Object Storage Architecture

Cascade is an object storage platform. Its architecture means it is more efficient, easier to use, and capable of handling much more data than traditional file storage solutions. Cascade automates day-to-day IT operations and can readily evolve to changes in scale, scope, applications, storage, server and cloud technologies over the life of data.


Topics


Object Container Structure

A Cascade object is composed of fixed-content data (a user’s file) and electronic “sticky notes” called metadata. Metadata describes the fixed-content data, including its properties. All the metadata for an object is viewable, but only some of it can be user-modified. The way metadata can be viewed and modified depends on the namespace configuration, the data access protocol and the type of metadata.

 

The Cascade metadata types are described in the following table:

 

Metadata type

Description

Fixed content data

An exact digital copy of a written file which is “fingerprinted” upon ingest using a hashing algorithm: MD5, SHA-1, SHA-256 (default), SHA384, SHA-512 or RIPMD160. These files become immutable after being successfully stored in a virtual storage pool.
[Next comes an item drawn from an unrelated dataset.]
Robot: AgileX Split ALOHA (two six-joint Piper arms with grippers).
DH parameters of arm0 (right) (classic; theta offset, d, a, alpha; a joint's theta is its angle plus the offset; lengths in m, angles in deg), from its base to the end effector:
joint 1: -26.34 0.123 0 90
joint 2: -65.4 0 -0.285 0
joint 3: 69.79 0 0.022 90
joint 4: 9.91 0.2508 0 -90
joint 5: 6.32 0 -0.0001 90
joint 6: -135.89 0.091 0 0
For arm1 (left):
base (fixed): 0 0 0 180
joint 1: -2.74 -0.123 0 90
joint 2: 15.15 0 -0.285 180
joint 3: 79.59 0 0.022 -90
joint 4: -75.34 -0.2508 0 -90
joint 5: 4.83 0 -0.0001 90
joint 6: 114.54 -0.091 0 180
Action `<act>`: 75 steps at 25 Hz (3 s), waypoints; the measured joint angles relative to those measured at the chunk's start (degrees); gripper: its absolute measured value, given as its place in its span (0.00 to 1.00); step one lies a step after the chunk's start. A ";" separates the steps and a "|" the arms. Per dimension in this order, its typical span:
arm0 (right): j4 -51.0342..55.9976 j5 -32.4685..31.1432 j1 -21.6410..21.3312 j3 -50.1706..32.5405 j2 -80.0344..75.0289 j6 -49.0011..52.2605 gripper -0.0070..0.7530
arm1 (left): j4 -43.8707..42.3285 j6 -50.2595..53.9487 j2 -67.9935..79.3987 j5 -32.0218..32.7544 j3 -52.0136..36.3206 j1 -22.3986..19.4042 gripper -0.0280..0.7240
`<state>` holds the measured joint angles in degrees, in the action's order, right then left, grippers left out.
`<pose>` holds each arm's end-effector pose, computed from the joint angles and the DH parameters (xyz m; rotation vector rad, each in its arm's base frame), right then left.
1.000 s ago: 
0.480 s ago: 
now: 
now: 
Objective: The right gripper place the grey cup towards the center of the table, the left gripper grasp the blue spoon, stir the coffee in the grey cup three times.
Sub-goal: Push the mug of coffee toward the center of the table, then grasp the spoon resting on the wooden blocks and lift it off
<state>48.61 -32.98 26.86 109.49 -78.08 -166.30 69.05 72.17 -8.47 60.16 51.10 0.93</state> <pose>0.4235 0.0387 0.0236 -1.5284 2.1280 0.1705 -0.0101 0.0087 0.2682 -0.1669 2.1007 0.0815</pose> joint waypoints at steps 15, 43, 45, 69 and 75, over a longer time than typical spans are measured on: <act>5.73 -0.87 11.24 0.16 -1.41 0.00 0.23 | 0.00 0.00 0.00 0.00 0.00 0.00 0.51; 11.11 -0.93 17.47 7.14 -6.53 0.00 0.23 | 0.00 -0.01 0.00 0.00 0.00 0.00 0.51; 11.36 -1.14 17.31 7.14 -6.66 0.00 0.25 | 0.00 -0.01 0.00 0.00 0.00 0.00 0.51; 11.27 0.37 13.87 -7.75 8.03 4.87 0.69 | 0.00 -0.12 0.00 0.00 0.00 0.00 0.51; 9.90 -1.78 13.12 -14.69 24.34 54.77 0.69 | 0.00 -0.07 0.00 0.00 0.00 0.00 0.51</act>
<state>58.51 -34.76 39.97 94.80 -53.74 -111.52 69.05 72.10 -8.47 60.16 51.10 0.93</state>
If the object is under retention, it cannot be deleted before the expiration of its retention period. See Compliance Mode. If versioning is enabled, multiple versions of a file can be retained.

System metadata

Composed of 28 properties that include:

  • The date and time the object was added to the namespace (ingest time).

  • The date and time the object was last changed (change time).

  • The cryptographic hash value of the object along with the namespace hash algorithm used to generate that value.

  • The protocol through which the object was ingested.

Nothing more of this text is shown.